Кравченко сидел рядом с ним. На заднем сиденье возлежал спасенный Дергачев.
— И черт меня только понес к этому пруду, — продолжал Мещерский с досадой. — Вполне можно было бы в объезд.
— А этот пусть бы мозги себе вышиб? — Кравченко покосился на тело.
— А, никуда бы он не прыгнул, Я это понял, как только его на подоконнике увидел. Он же не прыгнул сразу, как мы туда ворвались, а мог бы, время было, значит…
— Что? — спросил Кравченко.
— Да ничего. Дурью он маялся, этот пьянчуга, куражился просто.
— Ты его знаешь?
— Откуда? Никого я в поселке не знаю, кроме Илюхи Базиса и его жены, — Мещерский вздохнул. — И этот Линк тоже, кажется, с приветом.
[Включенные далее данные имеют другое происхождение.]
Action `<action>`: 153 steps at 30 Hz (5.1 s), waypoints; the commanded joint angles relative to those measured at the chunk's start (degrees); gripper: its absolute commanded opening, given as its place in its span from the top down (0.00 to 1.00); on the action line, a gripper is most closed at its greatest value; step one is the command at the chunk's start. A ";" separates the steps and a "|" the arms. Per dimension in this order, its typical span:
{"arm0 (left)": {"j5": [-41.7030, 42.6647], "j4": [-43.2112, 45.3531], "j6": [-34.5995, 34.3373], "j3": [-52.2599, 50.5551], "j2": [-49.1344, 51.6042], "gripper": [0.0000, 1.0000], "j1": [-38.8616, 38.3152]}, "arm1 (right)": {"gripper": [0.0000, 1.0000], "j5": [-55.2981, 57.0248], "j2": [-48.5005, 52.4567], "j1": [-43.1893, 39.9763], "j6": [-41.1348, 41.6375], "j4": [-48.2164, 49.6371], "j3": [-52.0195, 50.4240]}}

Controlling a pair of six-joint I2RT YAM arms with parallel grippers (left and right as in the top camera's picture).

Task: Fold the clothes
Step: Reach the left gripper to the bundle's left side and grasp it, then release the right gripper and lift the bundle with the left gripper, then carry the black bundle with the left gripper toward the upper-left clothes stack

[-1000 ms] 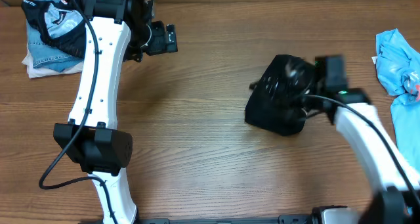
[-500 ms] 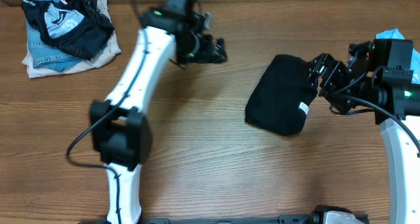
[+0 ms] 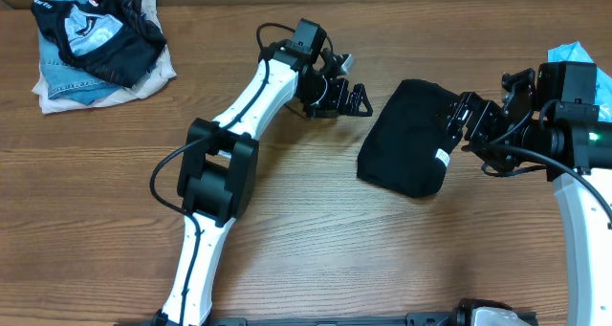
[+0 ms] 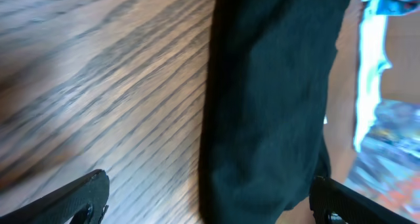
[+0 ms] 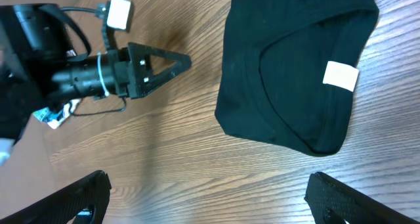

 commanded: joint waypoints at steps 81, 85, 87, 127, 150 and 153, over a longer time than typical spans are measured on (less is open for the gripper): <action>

К церкви какое-то отношение имеет. Прораб, что ли, инженер?
Алтарь какой-то там воздвигает. Тоже хорош гусь — спихнул на нас этого кретина, а сам руки умыл. Нет, надо было все же не оставлять ее там одну, — повторил он сердито. — Это я тебе говорю. Ты муж ей или кто?
Вам надо было вместе по пляжу прогуляться. Мог бы составить жене компанию. Ее тоже понять можно. Мало удовольствия с этим алкашом в одной машине сидеть, перегаром дышать.
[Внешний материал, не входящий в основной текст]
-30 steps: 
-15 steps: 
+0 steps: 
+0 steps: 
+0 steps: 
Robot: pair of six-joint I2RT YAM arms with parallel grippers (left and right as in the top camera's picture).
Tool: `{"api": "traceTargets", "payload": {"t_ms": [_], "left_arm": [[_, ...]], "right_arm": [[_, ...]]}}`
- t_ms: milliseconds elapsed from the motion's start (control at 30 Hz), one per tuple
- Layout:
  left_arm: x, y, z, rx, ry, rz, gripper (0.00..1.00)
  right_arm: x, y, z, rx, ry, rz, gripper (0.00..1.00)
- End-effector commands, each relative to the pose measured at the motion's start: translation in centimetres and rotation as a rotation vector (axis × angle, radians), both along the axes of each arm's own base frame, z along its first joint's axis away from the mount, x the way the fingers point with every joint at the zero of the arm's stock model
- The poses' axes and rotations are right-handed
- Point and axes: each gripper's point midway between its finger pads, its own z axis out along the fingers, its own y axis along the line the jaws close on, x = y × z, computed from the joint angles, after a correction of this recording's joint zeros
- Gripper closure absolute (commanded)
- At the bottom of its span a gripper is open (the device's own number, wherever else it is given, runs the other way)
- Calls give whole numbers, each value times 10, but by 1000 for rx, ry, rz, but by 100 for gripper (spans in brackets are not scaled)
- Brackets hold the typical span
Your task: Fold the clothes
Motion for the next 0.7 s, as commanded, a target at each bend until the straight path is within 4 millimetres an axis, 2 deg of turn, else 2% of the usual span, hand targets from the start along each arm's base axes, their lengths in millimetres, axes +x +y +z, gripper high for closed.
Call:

— А, капризы… — Кравченко беспечно отмахнулся. — Я вообще не понимаю, чего ты паникуешь. Сам же ей сказал — тут по берегу и километра не будет. Что она — маленькая, заблудится в трех соснах?
Мещерский злобно оглянулся на мирно спящего самоубийцу, выругался, обозвав его «сукиным сыном».